▶ **EXERCISE DETAILS**: Down to the last line, repeat the data below exactly.

▶ **DATASET EXCERPT**:

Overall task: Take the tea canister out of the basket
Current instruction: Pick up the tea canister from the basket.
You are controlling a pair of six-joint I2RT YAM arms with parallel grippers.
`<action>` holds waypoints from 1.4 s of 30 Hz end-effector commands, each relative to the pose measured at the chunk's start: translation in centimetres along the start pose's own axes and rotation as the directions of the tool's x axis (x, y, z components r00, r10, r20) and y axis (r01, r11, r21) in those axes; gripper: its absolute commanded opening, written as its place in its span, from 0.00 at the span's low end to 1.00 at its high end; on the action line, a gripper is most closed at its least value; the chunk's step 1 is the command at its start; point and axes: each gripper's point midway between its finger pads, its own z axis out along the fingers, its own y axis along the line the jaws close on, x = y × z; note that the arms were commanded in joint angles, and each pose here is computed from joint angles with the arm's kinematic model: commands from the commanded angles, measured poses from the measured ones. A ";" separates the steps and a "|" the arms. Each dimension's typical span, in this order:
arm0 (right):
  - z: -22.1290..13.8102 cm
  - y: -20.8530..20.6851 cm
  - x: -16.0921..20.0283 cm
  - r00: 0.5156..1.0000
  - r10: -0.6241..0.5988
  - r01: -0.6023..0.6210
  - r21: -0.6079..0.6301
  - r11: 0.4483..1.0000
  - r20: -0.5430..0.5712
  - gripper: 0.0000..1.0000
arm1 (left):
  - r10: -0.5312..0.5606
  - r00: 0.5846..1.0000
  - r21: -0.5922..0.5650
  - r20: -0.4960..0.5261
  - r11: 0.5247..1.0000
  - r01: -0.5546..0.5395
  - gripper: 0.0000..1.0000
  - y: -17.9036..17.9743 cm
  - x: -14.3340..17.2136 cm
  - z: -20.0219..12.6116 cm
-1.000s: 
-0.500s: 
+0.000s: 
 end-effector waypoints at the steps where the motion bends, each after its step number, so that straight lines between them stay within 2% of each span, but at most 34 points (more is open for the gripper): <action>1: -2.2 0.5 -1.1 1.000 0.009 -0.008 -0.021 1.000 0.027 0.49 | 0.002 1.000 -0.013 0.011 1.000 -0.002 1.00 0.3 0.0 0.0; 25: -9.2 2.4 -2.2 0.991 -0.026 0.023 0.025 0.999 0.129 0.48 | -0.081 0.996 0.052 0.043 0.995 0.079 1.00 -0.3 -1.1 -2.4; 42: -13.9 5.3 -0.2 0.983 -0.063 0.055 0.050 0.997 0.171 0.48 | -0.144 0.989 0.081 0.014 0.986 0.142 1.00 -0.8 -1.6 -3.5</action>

▶ **WRITTEN ANSWER**:
Overall task: Take the tea canister out of the basket
Current instruction: Pick up the tea canister from the basket.
You are controlling a pair of six-joint I2RT YAM arms with parallel grippers.
`<action>` holds waypoints from 1.4 s of 30 Hz end-effector commands, each relative to the pose measured at the chunk's start: translation in centimetres along the start pose's own axes and rotation as the directions of the tool's x axis (x, y, z components r00, r10, r20) and y axis (r01, r11, r21) in those axes; gripper: its absolute commanded opening, written as its place in its span, from 0.00 at the span's low end to 1.00 at its high end; on the action line, a gripper is most closed at its least value; the chunk's step 1 is the command at its start; point and axes: each gripper's point midway between its finger pads, its own z axis out along the fingers, its own y axis along the line the jaws close on, x = y × z; note that the arms were commanded in joint angles, and each pose here is computed from joint angles with the arm's kinematic model: commands from the commanded angles, measured poses from the measured ones. A ";" separates the steps and a "|" the arms. Each dimension's typical span, in this order:
arm0 (right):
  - z: -22.1290..13.8102 cm
  - y: -20.8530..20.6851 cm
  - x: -16.0921..20.0283 cm
  - r00: 0.5156..1.0000
  - r10: -0.6241..0.5988
  - r01: -0.6023..0.6210
  - r21: -0.6079..0.6301
  - r11: 0.4483..1.0000
  - r20: -0.5430..0.5712
  - gripper: 0.0000..1.0000
arm1 (left):
  - r10: -0.5312..0.5606
  - r00: 0.5846..1.0000
  - r21: -0.5922..0.5650
  - r20: -0.4960..0.5261
  - r11: 0.5247..1.0000
  - r01: -0.5546..0.5395
  - gripper: 0.0000..1.0000
  - y: -17.9036..17.9743 cm
  - x: -14.3340..17.2136 cm
  - z: -20.0219..12.6116 cm
-1.000s: 
-0.500s: 
+0.000s: 
 end-effector waypoints at the steps where the motion bends, each after its step number, so that straight lines between them stay within 2% of each span, but at most 34 points (more is open for the gripper): <action>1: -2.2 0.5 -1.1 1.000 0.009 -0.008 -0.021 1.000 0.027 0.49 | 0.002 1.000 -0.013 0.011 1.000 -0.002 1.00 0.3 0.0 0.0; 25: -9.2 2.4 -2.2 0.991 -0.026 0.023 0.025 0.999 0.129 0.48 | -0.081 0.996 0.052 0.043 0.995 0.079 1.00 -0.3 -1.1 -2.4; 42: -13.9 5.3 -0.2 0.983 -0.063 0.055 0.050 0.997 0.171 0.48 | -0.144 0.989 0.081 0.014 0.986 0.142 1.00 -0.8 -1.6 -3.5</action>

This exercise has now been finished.